■ **WHAT IS EXPECTED**
Give back only one number: how many lines in the data below contain the word "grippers".

■ **Stored data**
┌────────
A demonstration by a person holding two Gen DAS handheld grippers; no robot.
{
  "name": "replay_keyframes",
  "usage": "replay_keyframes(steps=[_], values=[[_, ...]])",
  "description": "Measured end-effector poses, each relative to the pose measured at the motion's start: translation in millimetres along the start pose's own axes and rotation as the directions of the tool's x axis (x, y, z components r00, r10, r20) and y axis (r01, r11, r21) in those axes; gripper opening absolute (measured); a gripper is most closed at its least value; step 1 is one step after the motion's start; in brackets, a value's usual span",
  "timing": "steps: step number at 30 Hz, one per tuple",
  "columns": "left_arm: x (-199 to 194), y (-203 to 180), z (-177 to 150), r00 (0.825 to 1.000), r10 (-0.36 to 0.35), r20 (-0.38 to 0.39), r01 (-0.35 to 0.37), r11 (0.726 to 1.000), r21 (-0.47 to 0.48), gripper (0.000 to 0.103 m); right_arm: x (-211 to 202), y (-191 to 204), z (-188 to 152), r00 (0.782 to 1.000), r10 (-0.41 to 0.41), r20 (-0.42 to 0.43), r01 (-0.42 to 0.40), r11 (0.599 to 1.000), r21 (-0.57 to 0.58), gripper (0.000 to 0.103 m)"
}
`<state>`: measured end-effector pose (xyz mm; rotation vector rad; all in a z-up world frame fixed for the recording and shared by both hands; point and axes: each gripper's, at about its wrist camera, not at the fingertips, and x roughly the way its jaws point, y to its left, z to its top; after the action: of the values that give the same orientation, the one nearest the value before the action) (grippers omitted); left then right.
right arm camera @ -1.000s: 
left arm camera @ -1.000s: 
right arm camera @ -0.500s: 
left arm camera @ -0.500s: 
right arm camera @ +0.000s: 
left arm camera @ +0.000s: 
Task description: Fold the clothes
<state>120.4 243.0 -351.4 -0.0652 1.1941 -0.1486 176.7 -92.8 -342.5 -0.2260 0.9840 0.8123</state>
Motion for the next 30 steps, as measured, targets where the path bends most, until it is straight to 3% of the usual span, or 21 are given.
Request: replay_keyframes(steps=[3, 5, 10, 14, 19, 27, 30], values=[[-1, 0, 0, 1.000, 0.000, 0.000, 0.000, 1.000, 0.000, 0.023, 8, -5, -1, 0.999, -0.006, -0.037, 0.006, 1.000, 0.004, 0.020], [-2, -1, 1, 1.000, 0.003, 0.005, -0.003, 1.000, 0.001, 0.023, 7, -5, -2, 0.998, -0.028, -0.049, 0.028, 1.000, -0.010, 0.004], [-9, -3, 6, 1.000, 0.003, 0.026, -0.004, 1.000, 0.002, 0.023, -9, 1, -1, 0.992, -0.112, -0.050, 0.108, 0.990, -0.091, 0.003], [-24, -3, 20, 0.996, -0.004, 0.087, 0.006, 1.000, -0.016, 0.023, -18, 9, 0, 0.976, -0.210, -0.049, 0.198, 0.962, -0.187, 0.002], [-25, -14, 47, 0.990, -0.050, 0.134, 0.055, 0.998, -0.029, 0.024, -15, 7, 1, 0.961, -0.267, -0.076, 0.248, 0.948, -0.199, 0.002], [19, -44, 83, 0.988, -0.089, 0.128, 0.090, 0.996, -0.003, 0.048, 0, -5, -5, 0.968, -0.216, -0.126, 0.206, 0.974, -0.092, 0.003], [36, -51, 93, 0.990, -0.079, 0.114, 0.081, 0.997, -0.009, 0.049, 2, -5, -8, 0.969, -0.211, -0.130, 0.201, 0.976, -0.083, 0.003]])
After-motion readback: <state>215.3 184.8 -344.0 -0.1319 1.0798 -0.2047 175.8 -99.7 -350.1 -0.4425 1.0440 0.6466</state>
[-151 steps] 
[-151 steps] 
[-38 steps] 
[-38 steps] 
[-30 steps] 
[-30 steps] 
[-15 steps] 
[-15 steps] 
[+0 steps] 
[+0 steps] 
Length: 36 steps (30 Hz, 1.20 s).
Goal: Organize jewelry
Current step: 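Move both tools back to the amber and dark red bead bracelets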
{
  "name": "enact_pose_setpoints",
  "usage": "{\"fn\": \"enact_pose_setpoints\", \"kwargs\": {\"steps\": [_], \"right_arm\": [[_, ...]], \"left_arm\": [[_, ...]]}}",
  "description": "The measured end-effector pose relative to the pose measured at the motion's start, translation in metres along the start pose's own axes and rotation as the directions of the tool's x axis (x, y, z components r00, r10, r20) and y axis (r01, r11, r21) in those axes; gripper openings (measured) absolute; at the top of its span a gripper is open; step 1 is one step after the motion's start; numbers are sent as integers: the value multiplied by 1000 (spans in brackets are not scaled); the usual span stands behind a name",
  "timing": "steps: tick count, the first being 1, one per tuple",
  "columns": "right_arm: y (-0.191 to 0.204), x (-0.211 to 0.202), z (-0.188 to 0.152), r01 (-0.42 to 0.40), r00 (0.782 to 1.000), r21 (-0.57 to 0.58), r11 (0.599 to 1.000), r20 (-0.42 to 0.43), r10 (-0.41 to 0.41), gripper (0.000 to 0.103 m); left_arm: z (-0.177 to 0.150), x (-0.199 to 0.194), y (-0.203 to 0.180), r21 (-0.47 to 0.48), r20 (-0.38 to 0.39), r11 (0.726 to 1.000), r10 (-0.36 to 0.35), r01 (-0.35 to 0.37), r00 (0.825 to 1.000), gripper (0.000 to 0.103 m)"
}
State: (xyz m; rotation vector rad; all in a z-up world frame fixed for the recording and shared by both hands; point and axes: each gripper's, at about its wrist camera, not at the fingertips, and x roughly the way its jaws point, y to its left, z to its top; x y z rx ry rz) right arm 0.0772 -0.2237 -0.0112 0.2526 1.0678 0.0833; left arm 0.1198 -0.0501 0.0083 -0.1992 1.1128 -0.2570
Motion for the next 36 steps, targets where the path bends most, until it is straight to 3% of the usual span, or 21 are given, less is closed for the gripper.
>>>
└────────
■ **ANSWER FOR THIS EXERCISE**
2